*** Given data ***

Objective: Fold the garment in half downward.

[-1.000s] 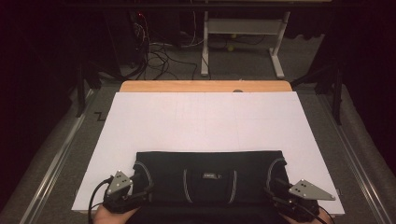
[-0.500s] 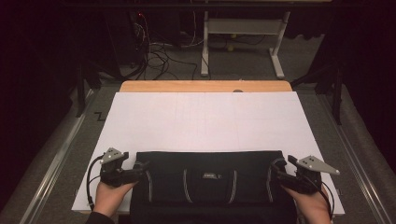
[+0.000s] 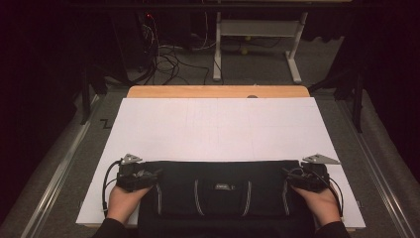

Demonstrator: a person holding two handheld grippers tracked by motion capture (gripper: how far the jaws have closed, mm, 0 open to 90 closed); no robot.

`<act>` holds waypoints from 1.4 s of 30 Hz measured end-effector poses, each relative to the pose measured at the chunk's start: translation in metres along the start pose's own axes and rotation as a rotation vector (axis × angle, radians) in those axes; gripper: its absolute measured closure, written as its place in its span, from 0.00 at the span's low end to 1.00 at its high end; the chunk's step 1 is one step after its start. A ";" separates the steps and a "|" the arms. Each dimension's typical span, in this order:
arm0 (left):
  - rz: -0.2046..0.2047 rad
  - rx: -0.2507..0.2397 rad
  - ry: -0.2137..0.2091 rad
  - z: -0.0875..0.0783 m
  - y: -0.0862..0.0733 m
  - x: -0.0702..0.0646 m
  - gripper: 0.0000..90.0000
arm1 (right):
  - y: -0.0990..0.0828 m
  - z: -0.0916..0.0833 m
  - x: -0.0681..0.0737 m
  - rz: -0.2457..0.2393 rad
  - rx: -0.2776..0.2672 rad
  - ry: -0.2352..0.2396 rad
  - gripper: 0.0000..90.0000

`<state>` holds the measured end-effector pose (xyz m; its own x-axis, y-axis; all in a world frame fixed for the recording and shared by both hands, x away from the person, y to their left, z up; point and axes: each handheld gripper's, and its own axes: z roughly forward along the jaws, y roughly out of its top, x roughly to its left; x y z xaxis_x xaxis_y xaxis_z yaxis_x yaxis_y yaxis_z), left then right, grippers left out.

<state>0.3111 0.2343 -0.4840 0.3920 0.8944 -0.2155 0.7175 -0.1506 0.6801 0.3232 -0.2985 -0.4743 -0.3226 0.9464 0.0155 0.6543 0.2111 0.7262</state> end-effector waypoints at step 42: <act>0.098 -0.122 -0.033 -0.015 -0.003 -0.019 0.79 | -0.004 -0.018 0.008 -0.074 -0.138 0.084 0.86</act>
<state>0.2933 0.2243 -0.4716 0.4765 0.8635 -0.1654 0.6007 -0.1824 0.7784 0.3058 -0.2964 -0.4653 -0.4263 0.9045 0.0119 0.5283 0.2383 0.8149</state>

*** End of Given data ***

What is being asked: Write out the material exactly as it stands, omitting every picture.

Expected answer:
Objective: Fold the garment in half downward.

[-1.000s] 
[-0.500s] 
[+0.000s] 

Demonstrator: a person holding two handheld grippers tracked by motion capture (gripper: how far the jaws have closed, mm, 0 open to 90 closed); no robot.

`<act>` holds waypoints from 1.4 s of 30 Hz measured end-effector poses, each relative to the pose measured at the chunk's start: translation in metres along the start pose's own axes and rotation as a rotation vector (axis × angle, radians) in those axes; gripper: its absolute measured closure, written as its place in its span, from 0.00 at the span's low end to 1.00 at its high end; the chunk's step 1 is one step after its start. A ";" separates the steps and a "|" the arms. Each dimension's typical span, in this order:
arm0 (left):
  - rz: -0.2046..0.2047 rad
  - rx: -0.2507..0.2397 rad
  - ry: -0.2137..0.2091 rad
  - z: -0.0875..0.0783 m
  - y: -0.0862..0.0733 m
  - x: -0.0702..0.0646 m
  - gripper: 0.0000..90.0000
arm1 (right):
  - y: -0.0990..0.0828 m
  - z: -0.0916..0.0833 m
  - x: -0.0681..0.0737 m
  - rz: -0.2457..0.2393 rad
  - rx: -0.2776..0.2672 rad
  - ry: -0.2352..0.2396 rad
  - gripper: 0.0000..90.0000

`<state>` holds the measured end-effector pose (xyz m; its own x-axis, y-axis; all in a world frame fixed for the recording and shared by both hands, x away from the person, y to their left, z up; point and axes: each handheld gripper's, and its own axes: z roughly forward along the jaws, y roughly out of its top, x roughly to its left; x y z xaxis_x xaxis_y xaxis_z yaxis_x yaxis_y yaxis_z), left then right, grippers left out.

<state>0.3111 0.2343 -0.4840 0.3920 0.8944 -0.2155 0.7175 -0.1506 0.6801 0.3232 -0.2985 -0.4743 -0.3226 0.9464 0.0155 0.6543 0.2111 0.7262</state> end-effector waypoints at step 42: <act>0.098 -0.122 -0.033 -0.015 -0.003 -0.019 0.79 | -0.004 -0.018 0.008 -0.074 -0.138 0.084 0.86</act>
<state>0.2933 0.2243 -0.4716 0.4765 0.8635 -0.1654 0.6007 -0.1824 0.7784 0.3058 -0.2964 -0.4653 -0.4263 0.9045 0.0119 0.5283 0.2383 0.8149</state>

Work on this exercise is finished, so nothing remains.